John Gizzi By Tuesday, 18 February 2025 08:17 PM EST Current | Bio | Archive

With less than a week to go before 2,000-plus delegates meet to choose a new Republican state chair, signs are that the successor to outgoing Chair Pete Hoekstra will also be a conservative and someone committed to ending the party's debt and axing a controversial consultant.

The growing national attention on who sits at the helm of the Michigan Republican Party is based in large part on the historic importance of the state in 2026: for the first time, both the governorship and U.S. Senate seat will be open (Gov. Gretchen Whitmer is termed out and Sen. Gary Peters is retiring; both are Democrats).

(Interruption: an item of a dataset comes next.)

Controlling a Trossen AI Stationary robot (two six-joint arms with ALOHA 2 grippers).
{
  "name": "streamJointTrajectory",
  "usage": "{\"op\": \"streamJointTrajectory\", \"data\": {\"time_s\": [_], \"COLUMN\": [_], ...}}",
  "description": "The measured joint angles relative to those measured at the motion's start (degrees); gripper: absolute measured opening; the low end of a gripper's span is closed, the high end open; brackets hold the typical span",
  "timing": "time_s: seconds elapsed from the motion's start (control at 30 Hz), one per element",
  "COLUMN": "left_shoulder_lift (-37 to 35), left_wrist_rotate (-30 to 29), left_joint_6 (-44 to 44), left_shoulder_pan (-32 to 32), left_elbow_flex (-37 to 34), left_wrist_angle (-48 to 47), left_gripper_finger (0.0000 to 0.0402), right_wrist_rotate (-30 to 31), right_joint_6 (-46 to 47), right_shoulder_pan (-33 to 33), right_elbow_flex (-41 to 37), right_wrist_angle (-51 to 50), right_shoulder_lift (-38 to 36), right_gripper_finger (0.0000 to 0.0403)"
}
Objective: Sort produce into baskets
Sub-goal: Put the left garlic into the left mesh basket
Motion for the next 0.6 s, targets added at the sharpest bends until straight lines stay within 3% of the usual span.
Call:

Moreover, having captured control of the state House of Representatives last fall, Republicans are within one seat of a tie in the 38 member Senate and could easily win control of the chamber in '26.

Three candidates are vying to lead the state party: Joe Cella, who had served as President Trump's ambassador to Fiji and is considered a top fund-raiser; state Sen. Jim Runestad of Oakland County, by far one of the most conservative members of the state legislature; and Meshawn Maddock, a former co-chair of the state Republican Party and one of Trump's earliest and most fervent backers in Michigan.

Under state party rules, the top two vote-getters on the convention's first ballot will compete in a run-off on the second.

Cella, 55, is considered a prolific fund-raiser. He was a pivotal figure in launching the National Catholic Prayer Breakfast more than two decades ago and helped forge the Ave Maria List to help conservative Catholic causes.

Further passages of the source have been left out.